◆ Dataset excerpt ◆
= Beginning of Section =
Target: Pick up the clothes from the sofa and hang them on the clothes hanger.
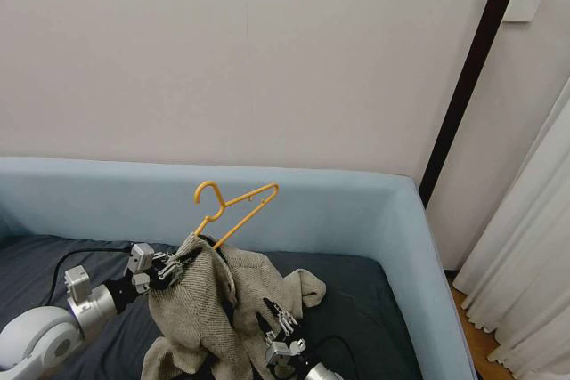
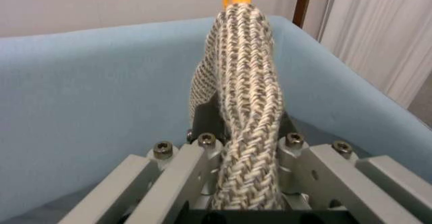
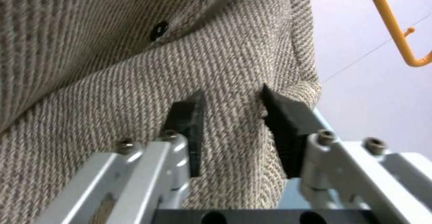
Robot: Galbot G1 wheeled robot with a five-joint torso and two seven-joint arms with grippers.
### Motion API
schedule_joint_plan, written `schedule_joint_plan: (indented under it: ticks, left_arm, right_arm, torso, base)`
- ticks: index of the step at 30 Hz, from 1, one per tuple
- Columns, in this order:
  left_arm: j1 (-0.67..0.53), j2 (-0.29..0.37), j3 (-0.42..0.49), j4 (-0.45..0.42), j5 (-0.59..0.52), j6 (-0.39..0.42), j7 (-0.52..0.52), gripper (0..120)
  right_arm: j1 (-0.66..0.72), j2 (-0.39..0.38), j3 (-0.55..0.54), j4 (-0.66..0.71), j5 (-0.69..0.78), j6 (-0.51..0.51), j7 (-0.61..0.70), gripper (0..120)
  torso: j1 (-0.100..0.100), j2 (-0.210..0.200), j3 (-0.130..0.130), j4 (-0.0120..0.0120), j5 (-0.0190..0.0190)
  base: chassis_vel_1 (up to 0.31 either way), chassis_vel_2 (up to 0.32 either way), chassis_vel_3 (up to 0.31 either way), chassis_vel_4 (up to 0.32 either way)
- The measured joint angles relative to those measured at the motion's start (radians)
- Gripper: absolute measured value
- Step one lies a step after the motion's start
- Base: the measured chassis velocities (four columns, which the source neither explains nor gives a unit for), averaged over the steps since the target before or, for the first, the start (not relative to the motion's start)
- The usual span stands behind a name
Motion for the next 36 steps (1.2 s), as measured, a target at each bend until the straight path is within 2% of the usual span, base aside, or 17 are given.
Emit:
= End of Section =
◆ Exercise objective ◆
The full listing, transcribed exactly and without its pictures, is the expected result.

◆ Expected answer ◆
Target: Pick up the clothes from the sofa and hang them on the clothes hanger.
Robot: Galbot G1 wheeled robot with a five-joint torso and two seven-joint arms with grippers.
### Motion API
schedule_joint_plan, written `schedule_joint_plan: (indented under it: ticks, left_arm, right_arm, torso, base)`
- ticks: index of the step at 30 Hz, from 1, one per tuple
- Columns, in this order:
  left_arm: j1 (-0.67..0.53), j2 (-0.29..0.37), j3 (-0.42..0.49), j4 (-0.45..0.42), j5 (-0.59..0.52), j6 (-0.39..0.42), j7 (-0.52..0.52), gripper (0..120)
  right_arm: j1 (-0.66..0.72), j2 (-0.39..0.38), j3 (-0.55..0.54), j4 (-0.66..0.71), j5 (-0.69..0.78), j6 (-0.51..0.51), j7 (-0.61..0.70), gripper (0..120)
  torso: j1 (-0.100..0.100), j2 (-0.210..0.200), j3 (-0.130..0.130), j4 (-0.0120..0.0120), j5 (-0.0190..0.0190)
  base: chassis_vel_1 (up to 0.31 either way), chassis_vel_2 (up to 0.32 either way), chassis_vel_3 (up to 0.31 either way), chassis_vel_4 (up to 0.32 either way)
- The measured joint angles relative to those measured at the motion's start (radians)
- Gripper: absolute measured value
- Step one lies a step after the motion's start
- Base: the measured chassis velocities (four columns, which the source neither explains nor gives a unit for), averaged over the steps since the target before or, for the first, the start (not relative to the motion's start)
- The usual span stands behind a name
Motion for the next 36 steps (1.2 s), as measured, a target at each bend until the straight path is within 2% of the usual span, base aside, or 17 are given.
Emit:

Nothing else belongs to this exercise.